With the Academy Awards coming up, it's always fun to take a look back at previous Awards, particularly the 1974 telecast in which David Niven's speech was interrupted by a naked male streaker.

That man, known to San Franciscans as Robert Opel, was a gay gallery owner, nudism activist, and freelance photographer whose life and death are now the subject of an expansive essay by Michael Schulman in the February 6 issue of The New Yorker magazine.

An excerpt: "The streaker was taken not to the authorities but to the pressroom, where he appeared in a blue jumpsuit unzipped to the waist and posed alongside a jumbo Oscar. He identified himself as Robert Opel, an advertising man. What he didn't say was that he actually worked for the Los Angeles school system, and that he was gay. "It just occurred to me that it might be an educative thing to do," he said. "You know, people shouldn't be ashamed of being nude in public. Besides, it's a hell of a way to launch a career."

Opel's famous streak became a brief media sensation, as Schulman writes:

"Six years after Andy Warhol made his fifteen-minutes-of-fame prophecy, and decades before "going viral" entered the lexicon, Opel epitomized both. He was famous for being shameless, and had found the perfect foil in Niven, whose dry deadpan matched Opel's bawdy exhibitionism. Hollywood had been trying for years to keep up with the counterculture, and now it had crashed the town's most sacred ritual.

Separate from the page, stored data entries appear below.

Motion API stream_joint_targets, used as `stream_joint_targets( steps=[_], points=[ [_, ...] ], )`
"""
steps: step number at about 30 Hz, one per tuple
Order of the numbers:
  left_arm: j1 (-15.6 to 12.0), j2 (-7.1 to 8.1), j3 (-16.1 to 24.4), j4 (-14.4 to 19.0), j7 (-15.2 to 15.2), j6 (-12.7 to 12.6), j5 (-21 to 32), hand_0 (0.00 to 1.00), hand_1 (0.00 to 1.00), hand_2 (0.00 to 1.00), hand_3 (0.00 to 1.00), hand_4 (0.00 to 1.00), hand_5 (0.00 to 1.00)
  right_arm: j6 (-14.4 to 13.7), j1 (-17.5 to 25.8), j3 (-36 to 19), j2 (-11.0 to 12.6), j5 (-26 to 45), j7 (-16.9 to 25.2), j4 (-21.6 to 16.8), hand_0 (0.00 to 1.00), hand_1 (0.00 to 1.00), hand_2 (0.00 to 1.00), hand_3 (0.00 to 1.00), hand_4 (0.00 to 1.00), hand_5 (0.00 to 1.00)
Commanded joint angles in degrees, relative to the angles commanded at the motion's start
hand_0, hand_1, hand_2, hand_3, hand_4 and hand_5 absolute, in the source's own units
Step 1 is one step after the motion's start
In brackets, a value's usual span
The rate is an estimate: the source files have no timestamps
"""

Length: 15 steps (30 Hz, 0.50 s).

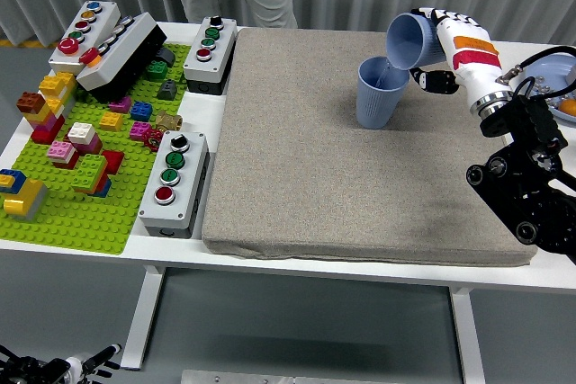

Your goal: Pick cup pour cup place

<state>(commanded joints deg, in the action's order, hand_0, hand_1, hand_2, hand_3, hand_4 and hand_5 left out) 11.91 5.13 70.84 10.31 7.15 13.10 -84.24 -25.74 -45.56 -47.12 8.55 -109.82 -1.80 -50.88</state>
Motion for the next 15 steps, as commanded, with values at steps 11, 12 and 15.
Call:
stream_joint_targets(
  steps=[11, 12, 15],
  points=[
    [0.0, 0.05, 0.2, 0.0, 0.0, 0.0, -0.2, 0.849, 0.859, 0.890, 0.787, 0.596, 0.998, -0.6, -0.7, 2.1, 1.1, -0.3, 0.2, 0.3, 0.669, 0.527, 0.461, 0.480, 0.476, 0.002],
    [0.1, 0.04, 0.2, 0.0, 0.0, 0.0, -0.2, 0.849, 0.859, 0.890, 0.787, 0.596, 0.998, -0.6, -0.8, 2.2, 1.1, -0.3, 0.2, 0.4, 0.669, 0.527, 0.461, 0.480, 0.476, 0.002],
    [0.1, 0.05, 0.3, 0.0, 0.0, 0.0, -0.1, 0.848, 0.859, 0.889, 0.786, 0.595, 0.998, -0.5, -1.1, 2.5, 1.4, -0.7, 0.2, 0.3, 0.684, 0.528, 0.461, 0.481, 0.475, 0.002]
  ],
)
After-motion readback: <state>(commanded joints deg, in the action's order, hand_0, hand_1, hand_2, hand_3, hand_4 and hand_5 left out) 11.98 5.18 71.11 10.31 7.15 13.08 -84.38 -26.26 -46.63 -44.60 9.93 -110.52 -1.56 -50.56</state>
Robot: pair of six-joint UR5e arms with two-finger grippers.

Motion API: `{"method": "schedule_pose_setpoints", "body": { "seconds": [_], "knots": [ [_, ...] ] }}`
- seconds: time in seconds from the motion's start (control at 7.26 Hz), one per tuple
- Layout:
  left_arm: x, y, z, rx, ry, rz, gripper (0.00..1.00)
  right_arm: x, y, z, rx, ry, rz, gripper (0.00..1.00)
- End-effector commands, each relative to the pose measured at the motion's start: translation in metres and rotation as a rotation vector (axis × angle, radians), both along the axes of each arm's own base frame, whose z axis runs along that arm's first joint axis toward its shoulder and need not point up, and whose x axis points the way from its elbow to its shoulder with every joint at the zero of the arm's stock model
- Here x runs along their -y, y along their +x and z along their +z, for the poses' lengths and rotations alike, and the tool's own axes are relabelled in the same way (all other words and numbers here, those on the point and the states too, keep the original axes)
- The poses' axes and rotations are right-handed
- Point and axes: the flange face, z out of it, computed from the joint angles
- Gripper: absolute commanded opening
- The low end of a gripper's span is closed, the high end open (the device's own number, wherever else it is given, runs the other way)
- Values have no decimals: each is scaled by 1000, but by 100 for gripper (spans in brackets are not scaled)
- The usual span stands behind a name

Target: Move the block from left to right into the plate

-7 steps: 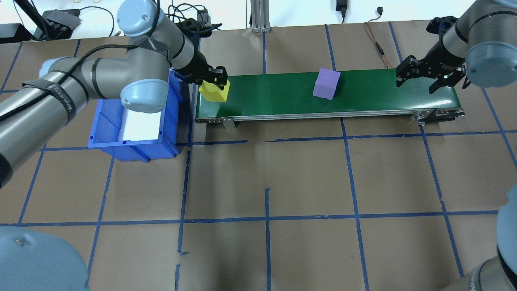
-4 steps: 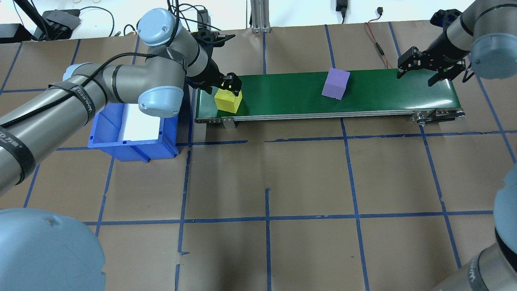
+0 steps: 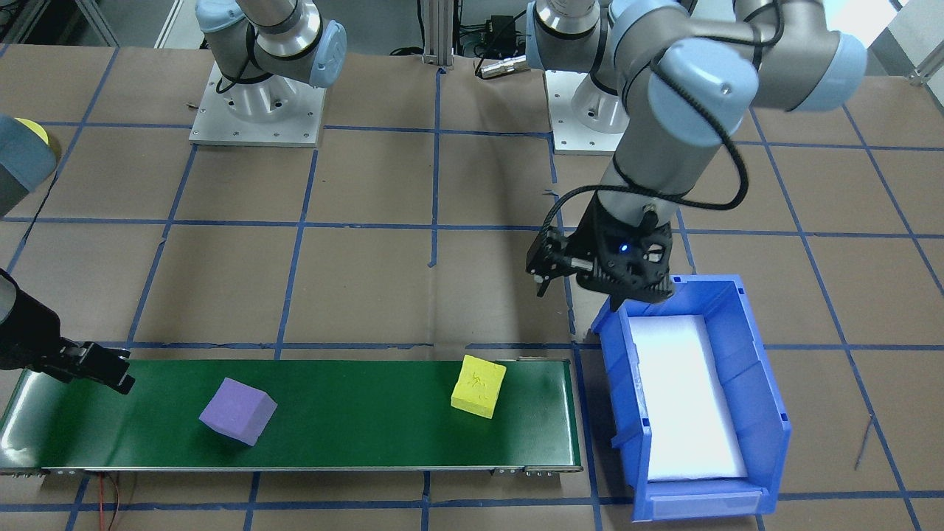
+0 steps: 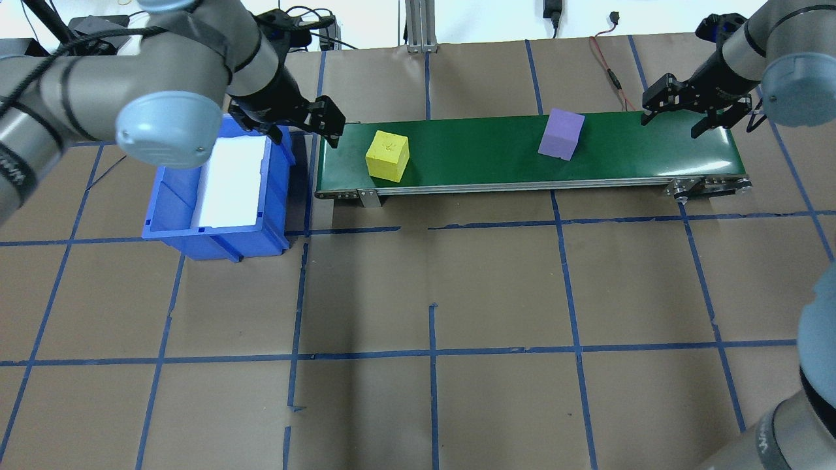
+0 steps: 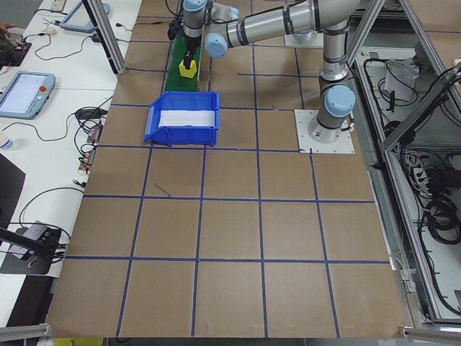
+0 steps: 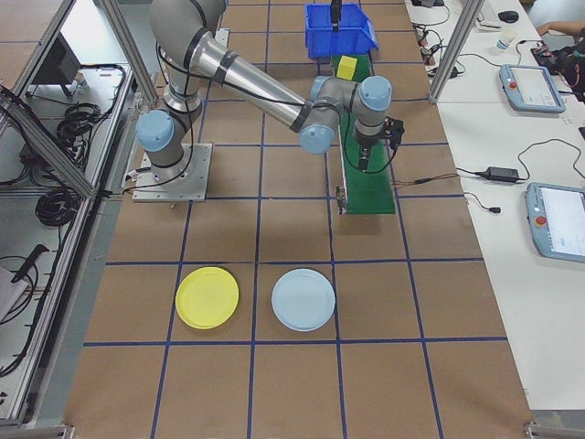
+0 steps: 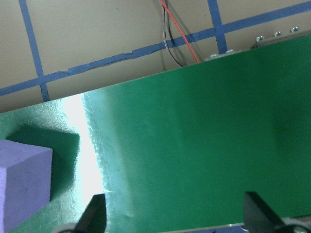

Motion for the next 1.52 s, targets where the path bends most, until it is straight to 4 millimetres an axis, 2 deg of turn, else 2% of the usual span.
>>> {"method": "schedule_pose_setpoints", "body": {
  "seconds": [0.0,0.14,0.28,0.69,0.96,1.24,1.38],
  "knots": [
    [-63,50,66,31,97,93,100,1,0,4,0,-4,-13,100],
    [-84,65,79,85,150,115,100,1,0,4,1,-4,-16,100],
    [-90,63,87,80,140,114,100,1,0,5,1,-5,-21,100],
    [-95,63,89,81,147,115,100,1,1,7,2,-14,-26,100],
    [-100,61,85,80,176,110,100,7,4,1,44,-20,-42,100],
    [-102,63,84,83,182,108,100,8,7,0,60,3,-153,100],
    [-102,64,84,83,182,108,100,11,15,-8,70,26,-200,100]
  ]
}}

"Even as Opel's fifteen minutes ticked down, his quest for exposure was just getting started. The Oscars were not his first or his last brush with history, and five years later he'd be dead."

Prolific gay author, photographer and Drummer editor Jack Fritsher was interviewed extensively for the article, and one of his photographs of Opel is included in the feature.

Since Opel was a local celebrity before his murder, there are a lot of San Francisco angles in the feature. Fritscher's book, "Mapplethorpe: Assault with a Deadly Camera," recounts the meeting of Opel and Robert Mapplethorpe.

The article also evocatively describes the 1970s-era San Francisco, up to Opel's death.

Said Fritcher, "Schulman's article honors and quotes local San Francisco legends Opel, Camille O'Grady (interviewed six months before her death from COVID-19), the late author, photographer and BAR columnist Jim Stewart, and photographer Dan Nicoletta, with contextual mentions of Harvey Milk, and a guest appearance by Robert Mapplethorpe living his life in San Francisco." The Bay Area Reporter is also sourced for several facts and quotes.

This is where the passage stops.